LE JEU
Le temps d’un diner, des couples d’amis décident de jouer à un « jeu » : chacun doit poser son téléphone portable au milieu de la table et chaque SMS, appel téléphonique, mail, message Facebook, etc. devra être partagé avec les autres. Il ne faudra pas attendre bien longtemps pour que ce « jeu » se transforme en cauchemar.
La boîte noire
Après avoir fait le bonheur du cinéma français dès son premier long-métrage, l’excellent et haletant Pour elle avec Vincent Lindon, et confirmé avec le plutôt efficace À bout portant, Fred Cavayé avait déçu avec le légèrement embarrassant Mea culpa (pourtant pas ignoble dans sa mise en scène) et sa collaboration avec le fatiguant Dany Boon, avec Radin. Après tant de promesses, le voir céder aux sirènes de la comédie franchouillarde qui rapporte gros sans trop se fouler était une pilule difficile à avaler. Son nouvel essai dans le genre, un remake d’un film populaire italien, allait forcément être attendu au tournant.

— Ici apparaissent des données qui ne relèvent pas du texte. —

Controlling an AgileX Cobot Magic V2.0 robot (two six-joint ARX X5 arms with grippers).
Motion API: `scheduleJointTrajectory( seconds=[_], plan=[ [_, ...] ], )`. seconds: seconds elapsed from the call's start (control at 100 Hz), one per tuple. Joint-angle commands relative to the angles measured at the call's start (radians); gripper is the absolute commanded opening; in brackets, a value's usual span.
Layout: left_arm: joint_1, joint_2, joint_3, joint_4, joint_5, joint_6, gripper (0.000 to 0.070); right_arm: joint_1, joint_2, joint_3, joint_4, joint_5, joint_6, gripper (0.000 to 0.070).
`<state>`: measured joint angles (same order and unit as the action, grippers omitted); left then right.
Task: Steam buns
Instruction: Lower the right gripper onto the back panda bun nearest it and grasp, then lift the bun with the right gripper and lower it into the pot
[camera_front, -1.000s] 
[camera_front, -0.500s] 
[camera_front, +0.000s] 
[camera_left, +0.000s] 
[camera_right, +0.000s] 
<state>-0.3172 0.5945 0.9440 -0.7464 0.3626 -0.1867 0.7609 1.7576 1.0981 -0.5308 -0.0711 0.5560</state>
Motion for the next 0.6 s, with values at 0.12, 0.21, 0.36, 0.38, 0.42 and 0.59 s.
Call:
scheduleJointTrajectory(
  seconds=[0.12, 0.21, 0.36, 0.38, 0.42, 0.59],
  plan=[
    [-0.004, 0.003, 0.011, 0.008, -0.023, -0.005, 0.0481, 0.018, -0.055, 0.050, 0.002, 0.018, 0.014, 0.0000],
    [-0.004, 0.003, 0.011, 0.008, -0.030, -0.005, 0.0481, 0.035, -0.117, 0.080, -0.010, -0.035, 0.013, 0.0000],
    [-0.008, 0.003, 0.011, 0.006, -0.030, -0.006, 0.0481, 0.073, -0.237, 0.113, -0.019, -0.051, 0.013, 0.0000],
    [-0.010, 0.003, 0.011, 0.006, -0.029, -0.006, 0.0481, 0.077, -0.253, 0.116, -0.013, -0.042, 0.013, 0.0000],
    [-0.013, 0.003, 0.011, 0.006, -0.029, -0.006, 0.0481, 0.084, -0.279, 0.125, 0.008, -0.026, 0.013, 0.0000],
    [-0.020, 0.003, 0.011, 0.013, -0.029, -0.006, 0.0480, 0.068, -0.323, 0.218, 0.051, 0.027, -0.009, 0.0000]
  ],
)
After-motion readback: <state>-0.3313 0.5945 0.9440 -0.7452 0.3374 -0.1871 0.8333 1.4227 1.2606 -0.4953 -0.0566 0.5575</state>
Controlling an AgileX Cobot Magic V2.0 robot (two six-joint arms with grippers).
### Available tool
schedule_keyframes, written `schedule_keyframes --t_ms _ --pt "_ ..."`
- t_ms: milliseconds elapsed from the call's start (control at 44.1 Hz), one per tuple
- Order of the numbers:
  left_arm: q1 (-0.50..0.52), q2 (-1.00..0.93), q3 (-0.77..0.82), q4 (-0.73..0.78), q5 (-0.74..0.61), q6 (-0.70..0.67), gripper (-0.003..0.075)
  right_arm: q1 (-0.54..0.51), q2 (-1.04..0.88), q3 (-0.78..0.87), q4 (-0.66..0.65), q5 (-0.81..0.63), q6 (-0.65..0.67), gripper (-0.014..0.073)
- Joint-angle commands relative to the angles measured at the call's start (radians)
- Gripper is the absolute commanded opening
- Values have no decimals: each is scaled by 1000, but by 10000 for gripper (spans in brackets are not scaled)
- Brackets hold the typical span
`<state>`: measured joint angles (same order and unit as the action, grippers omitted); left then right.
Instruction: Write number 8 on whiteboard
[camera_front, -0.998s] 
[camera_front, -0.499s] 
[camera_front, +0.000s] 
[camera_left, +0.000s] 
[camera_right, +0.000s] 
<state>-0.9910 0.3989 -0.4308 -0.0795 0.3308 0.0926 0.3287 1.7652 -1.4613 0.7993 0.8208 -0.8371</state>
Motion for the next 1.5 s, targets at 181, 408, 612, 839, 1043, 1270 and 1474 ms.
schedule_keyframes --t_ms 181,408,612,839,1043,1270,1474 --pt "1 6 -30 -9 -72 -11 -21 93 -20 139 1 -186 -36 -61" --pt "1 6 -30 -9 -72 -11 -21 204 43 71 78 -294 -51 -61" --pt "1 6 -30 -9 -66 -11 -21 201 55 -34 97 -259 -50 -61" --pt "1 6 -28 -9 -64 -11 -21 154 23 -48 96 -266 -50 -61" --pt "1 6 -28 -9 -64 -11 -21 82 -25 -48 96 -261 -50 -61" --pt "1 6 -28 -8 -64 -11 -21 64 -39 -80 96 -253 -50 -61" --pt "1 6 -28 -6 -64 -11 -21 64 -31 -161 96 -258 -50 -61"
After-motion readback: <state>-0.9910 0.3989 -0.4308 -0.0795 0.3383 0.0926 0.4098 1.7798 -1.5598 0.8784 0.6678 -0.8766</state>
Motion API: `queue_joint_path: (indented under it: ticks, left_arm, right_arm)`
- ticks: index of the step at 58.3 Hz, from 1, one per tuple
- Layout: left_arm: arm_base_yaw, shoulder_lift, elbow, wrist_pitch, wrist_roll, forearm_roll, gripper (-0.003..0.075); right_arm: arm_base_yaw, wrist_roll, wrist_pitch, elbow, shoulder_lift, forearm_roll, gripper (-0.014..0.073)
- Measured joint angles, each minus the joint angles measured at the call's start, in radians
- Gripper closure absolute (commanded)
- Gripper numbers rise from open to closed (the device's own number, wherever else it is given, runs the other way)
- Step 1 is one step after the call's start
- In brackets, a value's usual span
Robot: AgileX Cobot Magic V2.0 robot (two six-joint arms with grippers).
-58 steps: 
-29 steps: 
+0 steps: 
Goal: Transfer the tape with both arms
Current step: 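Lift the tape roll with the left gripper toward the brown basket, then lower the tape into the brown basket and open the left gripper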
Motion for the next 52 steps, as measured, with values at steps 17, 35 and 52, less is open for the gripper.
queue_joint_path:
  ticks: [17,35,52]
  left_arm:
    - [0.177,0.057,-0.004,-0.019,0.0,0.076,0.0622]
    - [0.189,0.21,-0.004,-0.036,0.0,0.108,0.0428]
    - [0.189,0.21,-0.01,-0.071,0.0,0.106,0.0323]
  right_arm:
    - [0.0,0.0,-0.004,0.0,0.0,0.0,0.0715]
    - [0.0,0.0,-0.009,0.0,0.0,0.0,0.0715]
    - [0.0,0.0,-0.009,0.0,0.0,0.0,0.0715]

Après avoir modifié certains personnages et quelques éléments pour rendre le film crédible dans un contexte français, Fred Cavayé a composé un casting de qualité pour faire tenir son huis-clos théâtral sur de solides épaules durant quatre-vingt minutes : Bérénice Béjo, Suzanne Clément, Stéphane De Groodt, Vincent Elbaz, Grégory Gadebois, Doria Tillier, Roschdy Zem. Partant du postulat que tout le monde a des secrets et probablement des choses peu reluisantes à cacher derrière le code PIN de son smartphone, Le jeu fait vaciller les certitudes amoureuses et amicales, et questionnent les dynamiques de groupe derrière son initiative ludique – et son prétexte lunaire tiré par les cheveux. Quand un appareil électronique devient l’antagoniste principal d’une soirée, cela peut faire des étincelles.
Cette « roulette russe » qui ne demande qu’à déraper fera forcément des éclaboussures, provoquant le rire ou la gêne dans les salles obscures. Taillé pour fonctionner, comme le savoureux Le dîner de cons ou l’insupportable Le prénom auparavant, le nouveau long-métrage de Cavayé profite surtout des talents de Bérénice Béjo (comme toujours irradiante), Stéphane De Groodt (touchant), Grégory Gadebois (drôle et attachant) et Suzanne Clément (qui poursuit son exploration du cinéma français depuis que Xavier Dolan l’a révélée au public hexagonal) quand il s’agit de rattraper in-extremis une séquence qui pourrait basculer dans la facilité. On retiendra notamment le beau moment d’intimité intentionnellement volé par Bérénice Béjo à son époux fictif (Stéphane De Groodt), dans la cuisine, autour d’une confession thérapeutique, ou encore le coup de fil de leur adolescente cherchant conseil auprès de son père.
De jolis instants d’émotion et de subtilité, loin de la débauche d’énergie comique de l’ensemble (qui pourra en fatiguer plus d’un), qui permettent à Le jeu de garder une petite tête au-dessus de la masse industrielle.